What is being asked — Without any images, write the listing below out word for word.

--------------------------------

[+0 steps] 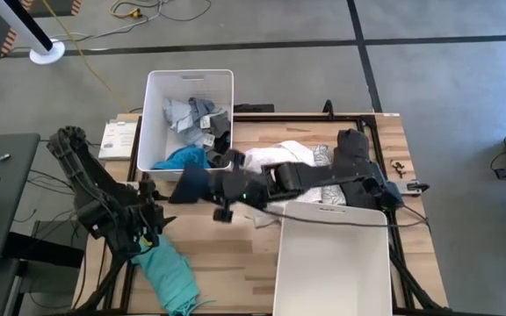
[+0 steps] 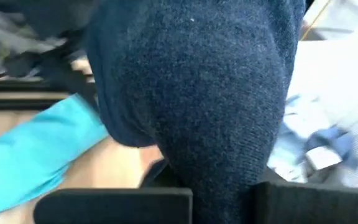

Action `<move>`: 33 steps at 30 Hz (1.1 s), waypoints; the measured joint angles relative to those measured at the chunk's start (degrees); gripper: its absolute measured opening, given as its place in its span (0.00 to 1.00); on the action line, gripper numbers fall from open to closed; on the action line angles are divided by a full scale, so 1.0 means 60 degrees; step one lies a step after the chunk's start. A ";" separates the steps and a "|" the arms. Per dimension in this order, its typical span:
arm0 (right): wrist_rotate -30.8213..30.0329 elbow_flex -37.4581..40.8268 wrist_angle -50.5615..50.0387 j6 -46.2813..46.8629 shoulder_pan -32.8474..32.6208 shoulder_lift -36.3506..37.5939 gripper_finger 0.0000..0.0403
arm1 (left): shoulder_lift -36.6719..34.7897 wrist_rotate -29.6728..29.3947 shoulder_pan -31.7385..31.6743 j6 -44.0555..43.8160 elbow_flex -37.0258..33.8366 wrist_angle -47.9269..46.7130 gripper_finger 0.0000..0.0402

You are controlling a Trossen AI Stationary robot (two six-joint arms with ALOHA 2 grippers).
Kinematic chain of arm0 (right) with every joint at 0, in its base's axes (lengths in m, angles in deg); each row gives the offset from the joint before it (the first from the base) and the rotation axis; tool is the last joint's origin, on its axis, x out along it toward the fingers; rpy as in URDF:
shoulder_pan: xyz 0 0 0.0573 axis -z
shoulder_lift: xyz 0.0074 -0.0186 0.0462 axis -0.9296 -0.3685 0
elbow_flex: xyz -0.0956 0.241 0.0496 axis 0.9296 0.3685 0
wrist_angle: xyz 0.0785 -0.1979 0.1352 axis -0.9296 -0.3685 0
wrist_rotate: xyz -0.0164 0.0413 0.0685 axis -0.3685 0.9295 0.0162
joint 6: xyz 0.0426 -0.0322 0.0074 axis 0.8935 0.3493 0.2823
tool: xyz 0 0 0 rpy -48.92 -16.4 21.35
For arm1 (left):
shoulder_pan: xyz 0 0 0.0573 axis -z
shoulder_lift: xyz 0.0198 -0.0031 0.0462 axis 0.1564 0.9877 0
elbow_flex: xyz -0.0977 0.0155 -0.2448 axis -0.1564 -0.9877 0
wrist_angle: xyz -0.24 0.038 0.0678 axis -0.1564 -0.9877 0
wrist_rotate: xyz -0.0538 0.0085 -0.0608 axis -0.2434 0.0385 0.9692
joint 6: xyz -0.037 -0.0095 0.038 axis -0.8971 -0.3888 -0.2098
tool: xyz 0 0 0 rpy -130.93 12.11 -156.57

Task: Sort clothes
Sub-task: Put the dark blue shorts into the top white laundry bin

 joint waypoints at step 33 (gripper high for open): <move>0.3688 0.0047 0.6112 -0.0587 0.4284 -0.1020 0.10 | -0.0002 0.0028 0.0455 0.0016 -0.2313 0.4146 0.62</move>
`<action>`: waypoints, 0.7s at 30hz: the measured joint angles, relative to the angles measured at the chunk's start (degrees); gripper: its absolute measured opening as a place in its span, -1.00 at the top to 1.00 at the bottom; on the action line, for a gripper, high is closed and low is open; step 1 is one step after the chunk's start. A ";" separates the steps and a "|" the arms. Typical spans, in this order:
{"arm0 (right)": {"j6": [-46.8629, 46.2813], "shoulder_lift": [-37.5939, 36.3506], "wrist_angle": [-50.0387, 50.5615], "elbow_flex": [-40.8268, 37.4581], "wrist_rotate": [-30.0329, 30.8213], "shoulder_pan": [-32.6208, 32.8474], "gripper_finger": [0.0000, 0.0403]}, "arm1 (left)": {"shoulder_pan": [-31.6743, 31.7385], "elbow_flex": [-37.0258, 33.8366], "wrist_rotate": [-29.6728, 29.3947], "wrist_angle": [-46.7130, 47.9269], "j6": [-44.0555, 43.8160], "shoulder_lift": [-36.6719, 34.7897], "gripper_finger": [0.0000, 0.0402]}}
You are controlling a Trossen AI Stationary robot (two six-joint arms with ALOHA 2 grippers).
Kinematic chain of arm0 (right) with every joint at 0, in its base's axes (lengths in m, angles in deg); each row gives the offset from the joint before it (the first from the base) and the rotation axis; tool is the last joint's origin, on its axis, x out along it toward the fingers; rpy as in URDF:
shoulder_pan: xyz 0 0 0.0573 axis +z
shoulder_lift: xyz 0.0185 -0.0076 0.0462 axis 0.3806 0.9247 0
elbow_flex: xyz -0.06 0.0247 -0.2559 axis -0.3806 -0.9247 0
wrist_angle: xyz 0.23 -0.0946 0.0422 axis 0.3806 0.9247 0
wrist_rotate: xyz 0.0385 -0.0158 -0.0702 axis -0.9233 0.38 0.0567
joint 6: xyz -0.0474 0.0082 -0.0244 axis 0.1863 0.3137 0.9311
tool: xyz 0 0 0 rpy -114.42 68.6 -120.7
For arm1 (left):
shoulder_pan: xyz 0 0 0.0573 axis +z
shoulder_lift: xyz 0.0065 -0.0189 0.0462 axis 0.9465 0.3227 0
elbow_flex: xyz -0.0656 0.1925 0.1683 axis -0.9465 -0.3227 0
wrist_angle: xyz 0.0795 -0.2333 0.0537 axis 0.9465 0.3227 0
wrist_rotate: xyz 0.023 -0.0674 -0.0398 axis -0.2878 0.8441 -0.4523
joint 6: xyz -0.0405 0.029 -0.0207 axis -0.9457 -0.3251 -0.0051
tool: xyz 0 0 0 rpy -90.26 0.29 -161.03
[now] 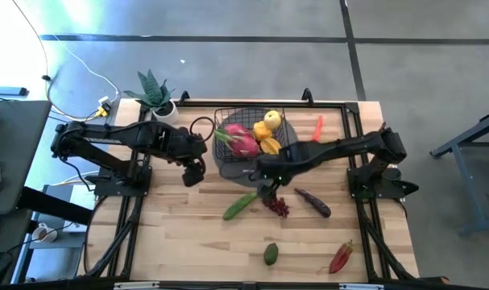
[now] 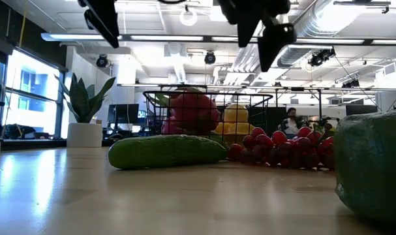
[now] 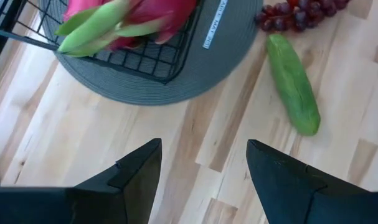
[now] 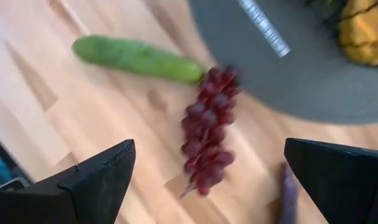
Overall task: Build produce basket
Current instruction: Put the eggplant into the wire basket
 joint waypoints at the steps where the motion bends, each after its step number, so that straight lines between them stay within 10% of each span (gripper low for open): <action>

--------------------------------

Reply —
[+0 steps] 
[+0 steps] 

Action `<move>`: 33 steps at 30 Hz (1.1 s), waypoints; the measured joint angles relative to those measured at the chunk's start (degrees); gripper: its absolute measured opening, given as its place in its span (0.00 to 1.00); on the action line, gripper numbers fall from open to closed; on the action line angles are divided by a full scale, so 1.0 means 60 degrees; step one lies a step after the chunk's start. A ";" separates the steps and a "|" the arms. Per dimension in this order, its typical span:
arm0 (right): wrist_rotate -30.8213..30.0329 elbow_flex -37.4581..40.8268 wrist_angle -50.5615..50.0387 j6 -46.2813..46.8629 shoulder_pan -32.8474..32.6208 shoulder_lift -36.3506..37.5939 gripper_finger 0.0000..0.0403
arm1 (left): shoulder_lift -36.6719..34.7897 wrist_rotate -29.6728..29.3947 shoulder_pan -31.7385..31.6743 j6 -44.0555..43.8160 elbow_flex -37.0258..33.8366 wrist_angle -47.9269..46.7130 gripper_finger 0.0000..0.0402

You are controlling a Trossen AI Stationary robot (two six-joint arms with ALOHA 2 grippers).
Kinematic chain of arm0 (right) with every joint at 0, in its base's axes (lengths in m, angles in deg); each row gives the offset from the joint before it (the first from the base) and the rotation axis; tool is the last joint's origin, on its axis, x out along it toward the fingers; rpy as in URDF:
shoulder_pan: xyz 0 0 0.0573 axis -z
shoulder_lift: xyz 0.0074 -0.0186 0.0462 axis -0.9296 -0.3685 0
elbow_flex: xyz -0.0956 0.241 0.0496 axis 0.9296 0.3685 0
wrist_angle: xyz 0.0785 -0.1979 0.1352 axis -0.9296 -0.3685 0
wrist_rotate: xyz -0.0164 0.0413 0.0685 axis -0.3685 0.9295 0.0162
joint 6: xyz 0.0426 -0.0322 0.0074 axis 0.8935 0.3493 0.2823
tool: xyz 0 0 0 rpy -48.92 -16.4 21.35
For arm1 (left):
shoulder_pan: xyz 0 0 0.0573 axis -z
shoulder_lift: xyz 0.0198 -0.0031 0.0462 axis 0.1564 0.9877 0
elbow_flex: xyz -0.0977 0.0155 -0.2448 axis -0.1564 -0.9877 0
wrist_angle: xyz -0.24 0.038 0.0678 axis -0.1564 -0.9877 0
wrist_rotate: xyz -0.0538 0.0085 -0.0608 axis -0.2434 0.0385 0.9692
joint 6: xyz -0.037 -0.0095 0.038 axis -0.8971 -0.3888 -0.2098
tool: xyz 0 0 0 rpy -130.93 12.11 -156.57

Task: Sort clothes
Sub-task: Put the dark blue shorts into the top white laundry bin

 joint waypoints at step 33 (gripper high for open): <move>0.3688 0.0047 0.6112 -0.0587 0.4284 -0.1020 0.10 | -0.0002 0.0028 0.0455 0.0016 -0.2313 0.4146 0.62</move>
`<action>`: waypoints, 0.7s at 30hz: the measured joint angles, relative to the angles measured at the chunk's start (degrees); gripper: its absolute measured opening as a place in its span, -1.00 at the top to 1.00 at the bottom; on the action line, for a gripper, high is closed and low is open; step 1 is one step after the chunk's start. A ";" separates the steps and a "|" the arms. Typical spans, in this order:
{"arm0 (right)": {"j6": [-46.8629, 46.2813], "shoulder_lift": [-37.5939, 36.3506], "wrist_angle": [-50.0387, 50.5615], "elbow_flex": [-40.8268, 37.4581], "wrist_rotate": [-30.0329, 30.8213], "shoulder_pan": [-32.6208, 32.8474], "gripper_finger": [0.0000, 0.0403]}, "arm1 (left)": {"shoulder_pan": [-31.6743, 31.7385], "elbow_flex": [-37.0258, 33.8366], "wrist_rotate": [-29.6728, 29.3947], "wrist_angle": [-46.7130, 47.9269], "j6": [-44.0555, 43.8160], "shoulder_lift": [-36.6719, 34.7897], "gripper_finger": [0.0000, 0.0402]}}
You are controlling a Trossen AI Stationary robot (two six-joint arms with ALOHA 2 grippers).
Kinematic chain of arm0 (right) with every joint at 0, in its base's axes (lengths in m, angles in deg); each row gives the offset from the joint before it (the first from the base) and the rotation axis; tool is the last joint's origin, on its axis, x out along it toward the fingers; rpy as in URDF:
shoulder_pan: xyz 0 0 0.0573 axis +z
shoulder_lift: xyz 0.0185 -0.0076 0.0462 axis 0.3806 0.9247 0
elbow_flex: xyz -0.06 0.0247 -0.2559 axis -0.3806 -0.9247 0
wrist_angle: xyz 0.23 -0.0946 0.0422 axis 0.3806 0.9247 0
wrist_rotate: xyz 0.0385 -0.0158 -0.0702 axis -0.9233 0.38 0.0567
joint 6: xyz -0.0474 0.0082 -0.0244 axis 0.1863 0.3137 0.9311
tool: xyz 0 0 0 rpy -114.42 68.6 -120.7
For arm1 (left):
shoulder_pan: xyz 0 0 0.0573 axis +z
shoulder_lift: xyz 0.0065 -0.0189 0.0462 axis 0.9465 0.3227 0
elbow_flex: xyz -0.0656 0.1925 0.1683 axis -0.9465 -0.3227 0
wrist_angle: xyz 0.0795 -0.2333 0.0537 axis 0.9465 0.3227 0
wrist_rotate: xyz 0.023 -0.0674 -0.0398 axis -0.2878 0.8441 -0.4523
joint 6: xyz -0.0405 0.029 -0.0207 axis -0.9457 -0.3251 -0.0051
tool: xyz 0 0 0 rpy -90.26 0.29 -161.03
[now] 
[now] 
[now] 
[now] 
Overall task: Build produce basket
Current instruction: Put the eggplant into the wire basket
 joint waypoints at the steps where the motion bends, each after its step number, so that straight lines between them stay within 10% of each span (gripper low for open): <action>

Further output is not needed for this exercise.